Is any one else seing this alert - Shh/Updater-B False positives

SUICIDE!

I believe I received the new javab-jd.ide - but I don't know how to check if it is the latest version.

At any rate. I updated a test client and I was able to get the new  javab-jd.ide from the SEC but my quarantined list hasn't been cleared out yet.

Anyone know how to check version of javab-jd.ide?

I'll ask again, what can I do to over 100 clients that have quarantined their updater (servers mostly)

The dang software has just uninstalled itself and the shields are all gone. My users are freaking out!

Yup totally just got about 1500 email alerts in less than 40 minutes. 

I used Sophos Group Policy to disable messaging for the desktop clients. At least this way the end uses will stop panicking.

As everyone already know but Ill still post it. It is under:

Sophos Management Console > Policies Section > Anti-virus and HIPS > <Pick your policy> to Edit > Messaging > Desktop Messaging tab > Uncheck "Enable Desktop Messaging"

At least for our org I have also disabled Email alerts for the time being.

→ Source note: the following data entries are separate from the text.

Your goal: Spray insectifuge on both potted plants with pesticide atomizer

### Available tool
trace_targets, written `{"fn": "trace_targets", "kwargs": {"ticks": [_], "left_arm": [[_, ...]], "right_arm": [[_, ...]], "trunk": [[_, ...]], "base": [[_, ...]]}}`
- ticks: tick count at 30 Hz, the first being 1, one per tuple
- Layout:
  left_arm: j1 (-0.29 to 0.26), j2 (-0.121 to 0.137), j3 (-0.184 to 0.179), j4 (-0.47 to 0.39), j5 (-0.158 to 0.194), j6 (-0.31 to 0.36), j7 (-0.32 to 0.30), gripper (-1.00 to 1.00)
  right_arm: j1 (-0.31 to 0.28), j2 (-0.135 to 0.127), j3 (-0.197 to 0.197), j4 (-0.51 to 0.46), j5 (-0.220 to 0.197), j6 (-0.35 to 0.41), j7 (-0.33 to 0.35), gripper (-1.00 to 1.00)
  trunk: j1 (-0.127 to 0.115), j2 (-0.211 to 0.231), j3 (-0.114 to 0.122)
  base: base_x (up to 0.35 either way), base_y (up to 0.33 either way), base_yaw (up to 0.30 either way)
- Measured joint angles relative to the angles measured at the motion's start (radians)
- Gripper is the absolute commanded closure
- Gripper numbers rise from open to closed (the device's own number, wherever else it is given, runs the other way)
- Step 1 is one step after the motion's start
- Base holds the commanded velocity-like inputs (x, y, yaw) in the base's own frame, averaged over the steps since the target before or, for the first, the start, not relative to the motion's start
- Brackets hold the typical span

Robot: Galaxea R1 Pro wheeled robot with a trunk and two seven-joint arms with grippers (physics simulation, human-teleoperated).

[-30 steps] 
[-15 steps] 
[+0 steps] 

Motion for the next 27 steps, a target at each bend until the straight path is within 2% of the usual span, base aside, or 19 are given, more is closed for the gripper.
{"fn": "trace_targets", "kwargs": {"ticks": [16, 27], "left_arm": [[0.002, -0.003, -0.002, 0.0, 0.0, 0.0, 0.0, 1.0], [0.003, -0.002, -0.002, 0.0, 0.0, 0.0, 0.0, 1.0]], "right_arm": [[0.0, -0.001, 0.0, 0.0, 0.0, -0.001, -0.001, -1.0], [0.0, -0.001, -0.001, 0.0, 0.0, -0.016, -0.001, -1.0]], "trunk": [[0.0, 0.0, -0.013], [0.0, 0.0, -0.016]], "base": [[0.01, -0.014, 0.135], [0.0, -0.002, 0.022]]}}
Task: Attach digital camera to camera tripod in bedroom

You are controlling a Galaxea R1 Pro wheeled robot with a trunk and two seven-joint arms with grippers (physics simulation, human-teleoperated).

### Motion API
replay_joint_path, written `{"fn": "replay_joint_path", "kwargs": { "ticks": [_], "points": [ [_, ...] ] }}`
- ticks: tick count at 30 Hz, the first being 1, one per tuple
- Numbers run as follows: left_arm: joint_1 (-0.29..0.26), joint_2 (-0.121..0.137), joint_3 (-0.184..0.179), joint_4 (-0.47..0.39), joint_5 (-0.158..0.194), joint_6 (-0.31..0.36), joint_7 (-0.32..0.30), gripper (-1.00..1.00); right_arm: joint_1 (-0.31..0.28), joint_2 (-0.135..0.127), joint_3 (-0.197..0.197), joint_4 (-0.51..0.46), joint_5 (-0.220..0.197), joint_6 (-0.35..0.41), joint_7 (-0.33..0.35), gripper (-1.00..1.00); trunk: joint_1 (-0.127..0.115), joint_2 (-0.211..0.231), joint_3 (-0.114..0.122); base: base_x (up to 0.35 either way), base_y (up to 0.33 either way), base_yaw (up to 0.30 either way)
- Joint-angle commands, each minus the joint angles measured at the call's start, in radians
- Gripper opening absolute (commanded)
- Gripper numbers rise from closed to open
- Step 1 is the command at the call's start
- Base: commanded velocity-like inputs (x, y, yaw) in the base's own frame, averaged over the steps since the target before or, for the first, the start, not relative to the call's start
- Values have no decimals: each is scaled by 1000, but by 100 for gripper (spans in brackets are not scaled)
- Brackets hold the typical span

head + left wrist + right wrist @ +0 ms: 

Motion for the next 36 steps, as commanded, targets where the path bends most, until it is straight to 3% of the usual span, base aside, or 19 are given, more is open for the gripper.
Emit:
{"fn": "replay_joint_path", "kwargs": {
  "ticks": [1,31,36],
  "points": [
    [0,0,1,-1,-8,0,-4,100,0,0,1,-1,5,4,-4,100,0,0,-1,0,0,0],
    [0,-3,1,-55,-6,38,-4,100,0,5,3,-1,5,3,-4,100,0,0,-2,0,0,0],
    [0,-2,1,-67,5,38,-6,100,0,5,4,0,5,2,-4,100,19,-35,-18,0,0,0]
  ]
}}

Don’’’’t much care to be spammed. 

Now just waiting for the update. 

If you are unable to perform an update due to the Updating service being quarantined, but have NOT moved or deleted the files, you can do the following.

1. Open cmd prompt and type net stop savservice
2. Navigate to C:\program Files\Sophos\Sophos Anti-Virus and delete agen-xuv.exe
3. In cmd prompt, type net start savservice

If a large number of systems are affected, you can use a tool like PSEXEC to execute the commands on a text file list of systems. Please be sure to get your Sophos Update Manager server working first, as all managed endpoints will not be able to download the IDE until the Sophos Update Managers have pulled it from our databanks.

 Why would my default option for a detected virus be "do nothing?"  

Now I have to manually re-install this on 120+ systems (and climbing). And not a normal install, but a "sort out what's broken and then repair and replace as needed, then uninstall, then re-install, then re-apply the update" fix.

Your competitors just won our hearts and minds. Thanks for making our A/V decision so easy.

See previous post:

You don't have to manually re-install anything. Put the computers in their own OU and deploy a GPO to that OU....Done!

I email my Rep... and was told the following (Sophos rep)

YES, this is a FALSE POSITIVE issue on Sophos's screw up....

Here is the fix:

Below is some helpful information:

We are currently engaged with SophosLabs over a false positive relating to 'Shh/Updater-B', and I want to quickly let you know of this false positive, and that you do not have an outbreak.

If you have live protection enabled, you should stop seeing these detections as the files are now marked ‘‘‘‘clean’’’’ in the cloud. If you do not have LiveProtection enabled you will stop seeing the new detections come in after the next IDE is released (releasing now in agen-xuv.ide).

There is no cleanup for this detection, and you will see it quarantined unless you have your on-access policy set to move or delete detections if cleanup is not possible. Please double check your SAV policy under cleanup; You want to ensure your secondary option (when cleanup is not available or does not work) to be set to ‘‘‘‘deny access’’’’ and not delete or move. Once the detections have stopped, you can acknowledge the alerts in the Console, this way you can see who is still reporting it, and confirm it is trending down.